Race never went away either. Without quite saying so, Giuliani made it clear that white people would no longer be on the defensive in his city. His administration was punctuated by a series of ugly incidents, including the fatal shooting of Amadou Diallo, an unarmed man mistaken for a rapist by four plainclothes police detectives who fired forty-one unanswered bullets at him; the fatal shooting of a club security guard, Patrick Dorismond, after he was approached at random by undercover narcotics officers who insisted that he sell them crack; and the brutal rape of a suspect, Abner Louima, by police officers armed with a broken broom handle.
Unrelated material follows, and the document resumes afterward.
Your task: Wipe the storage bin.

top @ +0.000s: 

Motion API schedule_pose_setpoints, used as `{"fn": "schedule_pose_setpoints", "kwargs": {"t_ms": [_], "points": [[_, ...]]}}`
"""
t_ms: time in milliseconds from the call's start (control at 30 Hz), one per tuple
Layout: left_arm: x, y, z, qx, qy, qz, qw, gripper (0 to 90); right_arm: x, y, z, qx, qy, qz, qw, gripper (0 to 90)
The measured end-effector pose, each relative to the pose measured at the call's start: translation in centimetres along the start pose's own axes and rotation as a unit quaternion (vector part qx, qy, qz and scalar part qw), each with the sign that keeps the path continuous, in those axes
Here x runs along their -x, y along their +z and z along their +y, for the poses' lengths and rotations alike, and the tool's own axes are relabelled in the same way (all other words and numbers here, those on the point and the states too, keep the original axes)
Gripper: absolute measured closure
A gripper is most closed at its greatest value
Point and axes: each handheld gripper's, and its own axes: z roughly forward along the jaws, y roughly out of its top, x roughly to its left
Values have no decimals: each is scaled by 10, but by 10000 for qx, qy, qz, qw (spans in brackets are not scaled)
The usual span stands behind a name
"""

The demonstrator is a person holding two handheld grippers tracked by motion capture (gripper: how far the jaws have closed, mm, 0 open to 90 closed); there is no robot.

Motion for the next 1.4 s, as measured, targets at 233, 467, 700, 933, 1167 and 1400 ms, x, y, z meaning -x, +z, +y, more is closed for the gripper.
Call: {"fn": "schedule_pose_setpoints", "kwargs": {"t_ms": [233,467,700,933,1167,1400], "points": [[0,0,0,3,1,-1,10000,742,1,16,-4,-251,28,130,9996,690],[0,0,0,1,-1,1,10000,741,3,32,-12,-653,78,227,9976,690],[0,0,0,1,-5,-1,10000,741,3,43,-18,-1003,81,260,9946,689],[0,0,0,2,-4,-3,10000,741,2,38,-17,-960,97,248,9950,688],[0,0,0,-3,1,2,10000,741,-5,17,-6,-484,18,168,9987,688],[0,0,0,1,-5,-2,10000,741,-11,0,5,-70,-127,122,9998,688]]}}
Any protests over such actions were usually greeted with indifference or renewed shows of force on the part of the mayor. Giuliani confronted mourners of the world's AIDS victims with police snipers on the roof of City Hall, intimidated demonstrators by ensuring that they spent as much time as possible being put "through the system," and summoned an unnerving array of heavily armed police, complete with hovering helicopters, to virtually "lock down" part of Harlem when a noxious black nationalist dared to hold a rally there. In the case of Dorismond, the murdered guard, Giuliani went so far as to illegally open and leak the contents of his juvenile police file to the public.
So we know that Rudy is a hot-tempered man with strong authoritarian tendencies who surrounds himself with yes-men, ignores contradictory advice and has poor judgment in who he appoints as subordinates (Kerek and Harding.) What we have to add to that is that he won his only elected political office, Mayor of New York, by running a blatantly racist and dishonest campaign, then coasted through his terms of office based on the successful efforts of Mayor Dinkins to clean up the so-called "Ungovernable" city of New York.

That sets up a scoreboard for Rudy as no wins, all losses, and really poor character. He is not a man who should ever even be allowed near the White House, let alone elected to enter it as President.